Damals riefen Besetzer und Sympathisanten der Polizei den Schlachtruf „Hafenstraße bleibt!“ entgegen. (Sie hatten übrigens Recht: Die Hafenstraße ist noch immer genau an der gleichen Stelle wie damals.) Und heute parodiert jemand mit sticheliger Häme diesen Klassiker, indem er ihn zu „Hafen city bleibt!“ verballhornt.

Bei der HafenCity (übrigens nur echt mit Binnenmajuskel!) handelt es sich, wie man in – sagen wir – Kornwestheim vielleicht nicht ganz so genau weiß, um die größte Baustelle Europas. Dort entstehen überwiegend Luxusbüros und -wohnungen für Menschen, die auch mal 10.000 Euro pro Quadratmeter auf den Tisch legen können, um vor Gästen mit einem unverbaubaren Wasserblick prunken zu können.

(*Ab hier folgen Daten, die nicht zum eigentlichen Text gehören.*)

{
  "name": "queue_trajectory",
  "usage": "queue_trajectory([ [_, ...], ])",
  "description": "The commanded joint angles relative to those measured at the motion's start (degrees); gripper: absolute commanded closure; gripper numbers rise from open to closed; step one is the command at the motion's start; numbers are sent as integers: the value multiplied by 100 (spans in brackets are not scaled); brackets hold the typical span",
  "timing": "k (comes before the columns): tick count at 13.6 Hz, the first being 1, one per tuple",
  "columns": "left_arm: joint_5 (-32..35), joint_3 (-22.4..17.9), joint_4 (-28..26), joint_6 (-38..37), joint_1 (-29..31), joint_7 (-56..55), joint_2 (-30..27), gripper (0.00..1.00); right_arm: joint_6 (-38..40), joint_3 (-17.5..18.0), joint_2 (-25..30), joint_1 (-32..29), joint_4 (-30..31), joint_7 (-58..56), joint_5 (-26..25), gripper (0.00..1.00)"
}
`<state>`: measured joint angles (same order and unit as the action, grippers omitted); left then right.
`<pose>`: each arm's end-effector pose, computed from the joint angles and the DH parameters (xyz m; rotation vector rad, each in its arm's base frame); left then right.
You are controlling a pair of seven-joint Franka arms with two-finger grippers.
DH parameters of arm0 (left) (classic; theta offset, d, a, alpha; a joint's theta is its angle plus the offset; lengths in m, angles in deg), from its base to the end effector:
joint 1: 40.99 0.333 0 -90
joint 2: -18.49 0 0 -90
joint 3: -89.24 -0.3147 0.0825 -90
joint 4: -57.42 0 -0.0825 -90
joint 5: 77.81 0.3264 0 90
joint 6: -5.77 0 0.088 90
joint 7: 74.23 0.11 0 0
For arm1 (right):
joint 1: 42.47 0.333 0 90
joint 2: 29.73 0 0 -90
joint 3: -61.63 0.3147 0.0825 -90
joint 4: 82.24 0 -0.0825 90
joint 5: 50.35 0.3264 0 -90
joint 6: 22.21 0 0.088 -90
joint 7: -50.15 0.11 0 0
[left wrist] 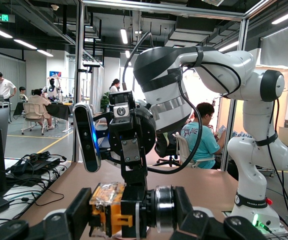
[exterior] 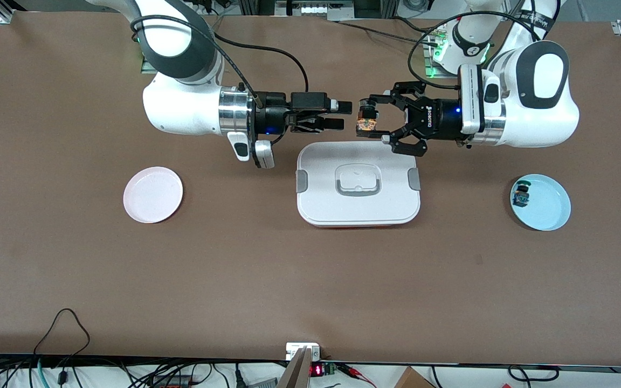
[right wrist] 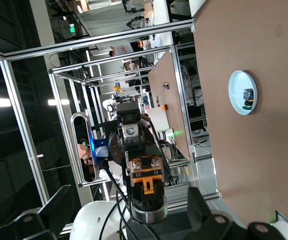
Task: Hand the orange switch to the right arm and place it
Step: 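Close the right gripper on the orange switch beside the left gripper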
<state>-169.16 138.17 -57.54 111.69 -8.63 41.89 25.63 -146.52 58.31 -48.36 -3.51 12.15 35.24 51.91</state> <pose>0.4930 -0.2135 0.5018 1.2389 -1.1893 1.1189 0.4924 0.4091 0.5081 -1.6393 0.1496 0.1317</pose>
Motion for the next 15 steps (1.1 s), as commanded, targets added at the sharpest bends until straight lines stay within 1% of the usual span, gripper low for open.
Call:
queue_trajectory([
  [1, -243, 81, -97, -35, 113, 279, -161, 100, -295, -19, -106, 137, -26, -660, 469, 0],
  [3, -243, 81, -88, -35, 113, 279, -161, 100, -655, -19, -115, 304, -26, -933, 803, 0],
  [4, -243, 81, -88, -44, 113, 279, -161, 100, -709, -19, -141, 400, -26, -1057, 944, 0],
  [10, -252, 81, -62, -35, 113, 306, -161, 100, -736, -19, -150, 437, 9, -1093, 1015, 0],
  [12, -252, 81, -62, -27, 113, 306, -161, 100, -744, -19, -159, 463, -8, -1093, 1024, 3],
  [13, -252, 81, -62, -35, 113, 306, -161, 100, -762, -19, -185, 489, -26, -1084, 1033, 3],
  [15, -252, 81, -62, -27, 113, 297, -161, 100, -832, -19, -203, 533, -35, -1093, 1251, 4],
])
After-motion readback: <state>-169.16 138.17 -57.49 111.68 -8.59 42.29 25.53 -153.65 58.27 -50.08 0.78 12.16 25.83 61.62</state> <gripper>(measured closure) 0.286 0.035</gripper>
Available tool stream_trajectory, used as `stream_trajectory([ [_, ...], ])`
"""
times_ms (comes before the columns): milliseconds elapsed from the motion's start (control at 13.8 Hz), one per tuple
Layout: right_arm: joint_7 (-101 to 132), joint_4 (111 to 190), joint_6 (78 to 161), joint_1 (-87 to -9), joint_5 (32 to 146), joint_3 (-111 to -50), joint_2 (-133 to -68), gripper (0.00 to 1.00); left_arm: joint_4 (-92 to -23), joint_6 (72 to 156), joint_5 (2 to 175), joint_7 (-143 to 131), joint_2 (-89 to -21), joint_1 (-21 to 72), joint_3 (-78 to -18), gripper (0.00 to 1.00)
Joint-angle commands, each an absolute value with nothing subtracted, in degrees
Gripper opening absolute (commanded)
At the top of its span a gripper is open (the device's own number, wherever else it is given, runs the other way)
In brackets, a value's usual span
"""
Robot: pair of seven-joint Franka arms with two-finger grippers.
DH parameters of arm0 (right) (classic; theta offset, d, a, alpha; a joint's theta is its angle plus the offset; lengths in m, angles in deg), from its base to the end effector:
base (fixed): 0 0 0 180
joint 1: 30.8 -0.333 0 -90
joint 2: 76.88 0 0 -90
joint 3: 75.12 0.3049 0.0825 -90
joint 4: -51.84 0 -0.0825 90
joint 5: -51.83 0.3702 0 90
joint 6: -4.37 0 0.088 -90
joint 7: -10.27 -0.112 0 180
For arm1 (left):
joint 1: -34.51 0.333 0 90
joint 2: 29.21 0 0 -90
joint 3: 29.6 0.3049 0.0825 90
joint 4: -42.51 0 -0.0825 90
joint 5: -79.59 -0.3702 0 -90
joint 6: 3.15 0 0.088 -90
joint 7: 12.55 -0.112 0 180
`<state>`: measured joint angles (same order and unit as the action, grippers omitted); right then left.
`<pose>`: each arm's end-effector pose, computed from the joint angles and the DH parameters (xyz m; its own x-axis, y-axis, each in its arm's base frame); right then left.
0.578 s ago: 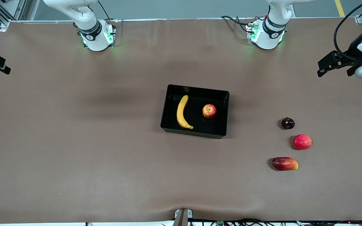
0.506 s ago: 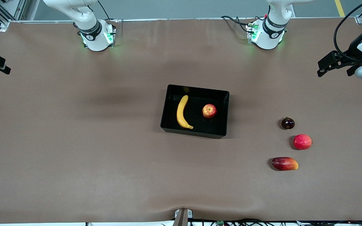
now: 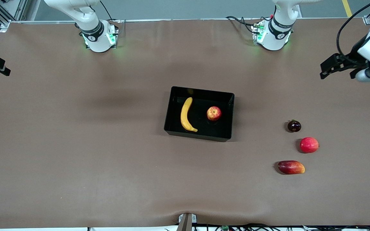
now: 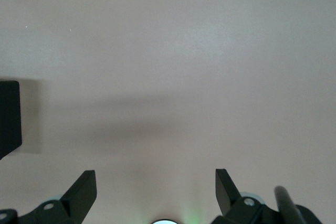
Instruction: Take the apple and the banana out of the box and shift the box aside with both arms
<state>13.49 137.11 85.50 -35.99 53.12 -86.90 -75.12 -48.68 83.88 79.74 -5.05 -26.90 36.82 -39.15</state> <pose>0.5118 -0.0582 0.6483 0.9977 -0.0549 -0.0404 -0.0562 -0.9979 -0.0310 0.5187 -0.0680 0.6156 0.9995 0.0048 -0.0320 0.0046 -1.0000 -0.0083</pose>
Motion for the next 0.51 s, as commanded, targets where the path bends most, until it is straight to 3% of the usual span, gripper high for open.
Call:
stream_trajectory([
  [0,14.14,136.57,85.40,-34.84,54.03,-86.37,-76.35,1.00,-48.19,82.90,80.12,4.36,-29.55,36.18,-44.25,1.00],
  [434,14.23,136.48,85.49,-34.93,53.94,-86.37,-76.35,1.00,-48.19,90.62,78.90,28.10,-39.48,35.92,-58.67,1.00],
])
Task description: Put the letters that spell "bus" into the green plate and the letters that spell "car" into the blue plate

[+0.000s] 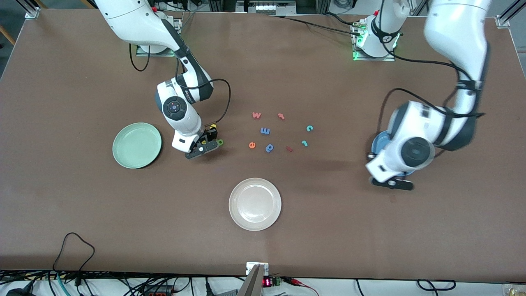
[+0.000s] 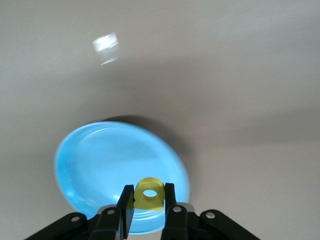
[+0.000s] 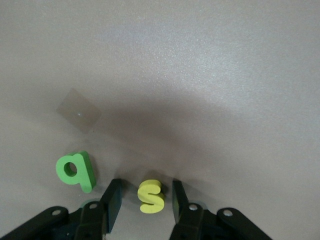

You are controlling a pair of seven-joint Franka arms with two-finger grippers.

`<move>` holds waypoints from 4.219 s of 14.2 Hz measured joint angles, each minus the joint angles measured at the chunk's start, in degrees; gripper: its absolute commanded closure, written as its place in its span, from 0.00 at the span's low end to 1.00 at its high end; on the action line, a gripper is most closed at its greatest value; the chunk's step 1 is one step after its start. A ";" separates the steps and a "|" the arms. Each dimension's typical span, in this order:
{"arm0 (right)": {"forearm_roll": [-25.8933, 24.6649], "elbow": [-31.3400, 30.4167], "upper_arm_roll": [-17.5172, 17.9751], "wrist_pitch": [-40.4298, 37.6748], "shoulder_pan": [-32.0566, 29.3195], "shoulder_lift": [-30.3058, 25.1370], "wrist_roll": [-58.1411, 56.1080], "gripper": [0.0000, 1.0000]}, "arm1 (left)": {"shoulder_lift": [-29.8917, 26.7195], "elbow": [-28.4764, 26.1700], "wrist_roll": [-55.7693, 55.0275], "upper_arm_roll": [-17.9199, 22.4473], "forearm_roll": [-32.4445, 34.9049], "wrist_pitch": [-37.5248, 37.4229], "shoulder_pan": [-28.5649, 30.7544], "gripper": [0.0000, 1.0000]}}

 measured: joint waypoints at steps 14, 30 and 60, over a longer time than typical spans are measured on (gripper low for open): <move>-0.13 0.16 -0.36 0.03 -0.16 -0.29 -0.17 1.00 | -6.81 -13.75 -0.09 -6.94 -1.15 3.66 4.20 0.00; -0.15 -4.55 -1.47 -15.07 -25.17 -10.59 -1.81 0.00 | 6.08 -13.66 -40.86 -21.88 -1.40 27.38 -3.46 0.38; -0.06 -5.01 6.89 -6.88 -3.08 -4.92 33.06 0.48 | 3.58 3.20 -7.55 -19.65 7.64 -7.91 13.96 0.90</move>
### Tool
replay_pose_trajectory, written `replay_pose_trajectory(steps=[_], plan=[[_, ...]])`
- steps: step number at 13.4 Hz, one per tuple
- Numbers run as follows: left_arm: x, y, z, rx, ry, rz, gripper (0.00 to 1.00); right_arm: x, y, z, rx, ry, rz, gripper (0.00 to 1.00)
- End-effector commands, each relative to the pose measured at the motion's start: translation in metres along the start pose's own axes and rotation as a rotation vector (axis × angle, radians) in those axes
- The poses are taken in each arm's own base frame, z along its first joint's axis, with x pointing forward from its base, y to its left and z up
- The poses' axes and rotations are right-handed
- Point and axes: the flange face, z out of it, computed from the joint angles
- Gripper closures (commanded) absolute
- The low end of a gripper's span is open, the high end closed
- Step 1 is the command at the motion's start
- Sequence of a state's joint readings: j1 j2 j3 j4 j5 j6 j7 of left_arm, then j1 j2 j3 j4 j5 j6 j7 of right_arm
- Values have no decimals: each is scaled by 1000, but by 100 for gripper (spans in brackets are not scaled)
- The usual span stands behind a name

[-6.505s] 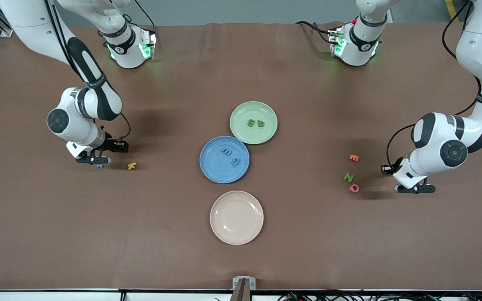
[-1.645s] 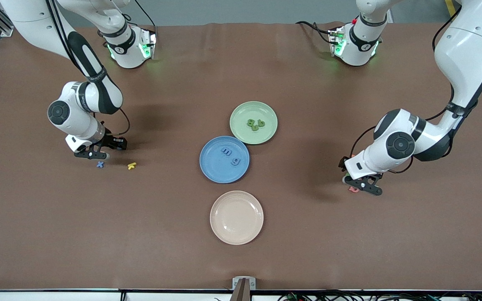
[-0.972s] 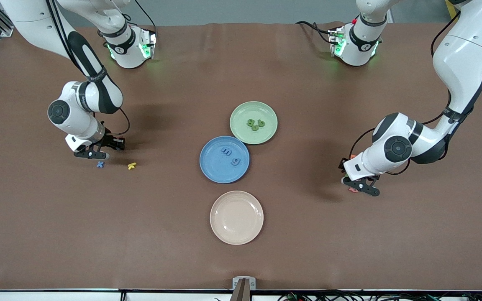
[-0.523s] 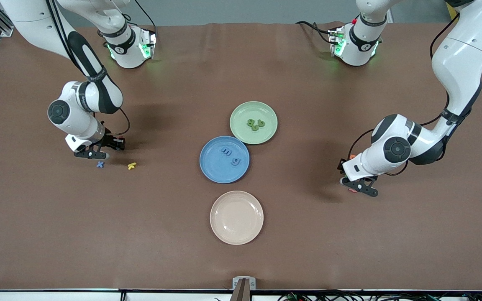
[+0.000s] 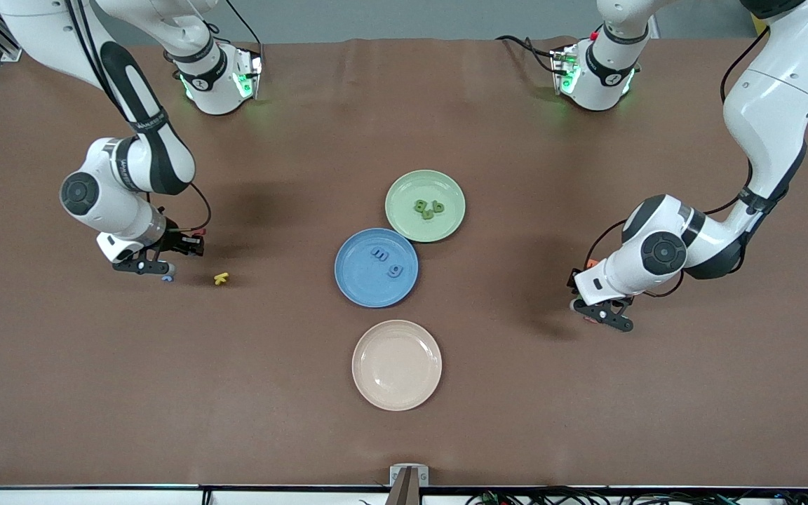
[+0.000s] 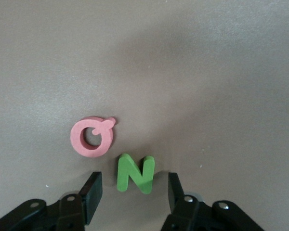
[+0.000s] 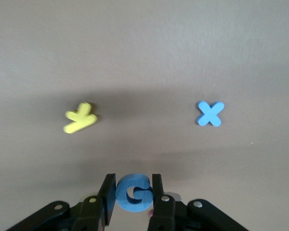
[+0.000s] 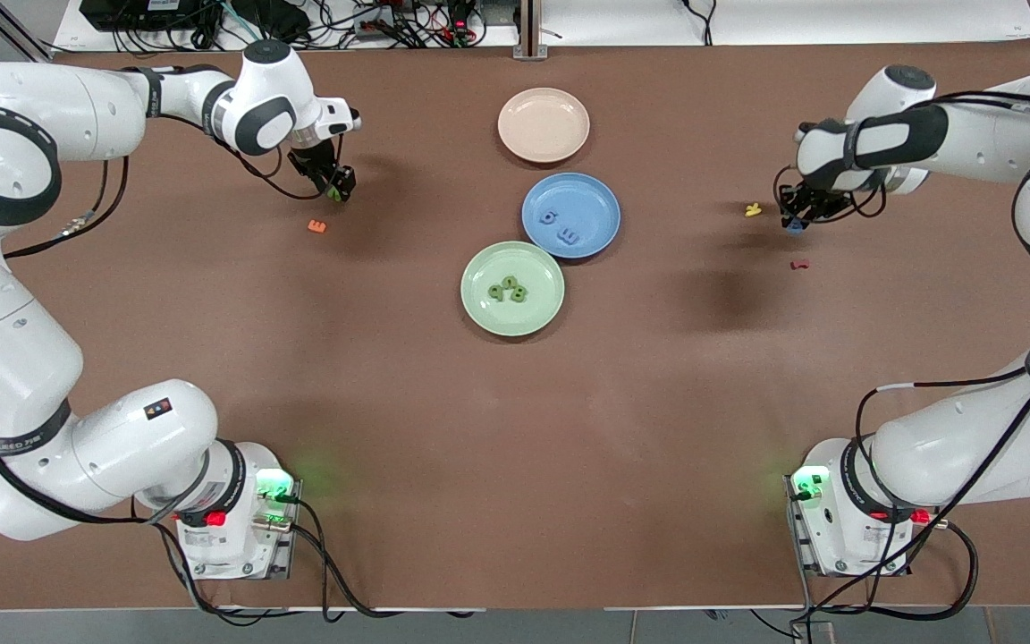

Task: Sort letters by color into matching plates
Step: 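Carry the G to the blue plate while the left gripper lifts green N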

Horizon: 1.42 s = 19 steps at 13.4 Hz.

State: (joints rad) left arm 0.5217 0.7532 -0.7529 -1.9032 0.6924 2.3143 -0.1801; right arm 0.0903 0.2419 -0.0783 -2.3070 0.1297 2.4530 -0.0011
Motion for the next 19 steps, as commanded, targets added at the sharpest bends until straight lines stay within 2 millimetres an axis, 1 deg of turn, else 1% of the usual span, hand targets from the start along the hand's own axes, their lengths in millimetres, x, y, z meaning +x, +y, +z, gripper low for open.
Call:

Dieses Megaprojekt nun per Sticker mit den damaligen Bruchbuden der Hafenstraße in Verbindung zu bringen, hat durchaus einen gewissen Pfiff. Aber wer steckt dahinter? Eine klandestine Yuppiebruderschaft, die sich nun beömmelt über ihre zynische Persiflage des linken Aktivistenjargons? Oder die Hafenstraßenbewohner selbst, die uns damit die Absurdität eines künstlich geschaffenen Luxusrefugiums mitten im Hafen vor Augen führen wollen?

Beides ist denkbar, beides möglich. Der Sticker jedenfalls wird bislang toleriert unter all den sich harmonisch in den Sound der Hafenstraße einfügenden Konkurrenzslogans. Das spricht eigentlich dafür, dass ihn doch jene erfunden haben, die so tun wollen, als seien sie die anderen, die jene persiflieren.

Vielleicht ist es aber auch genau andersrum.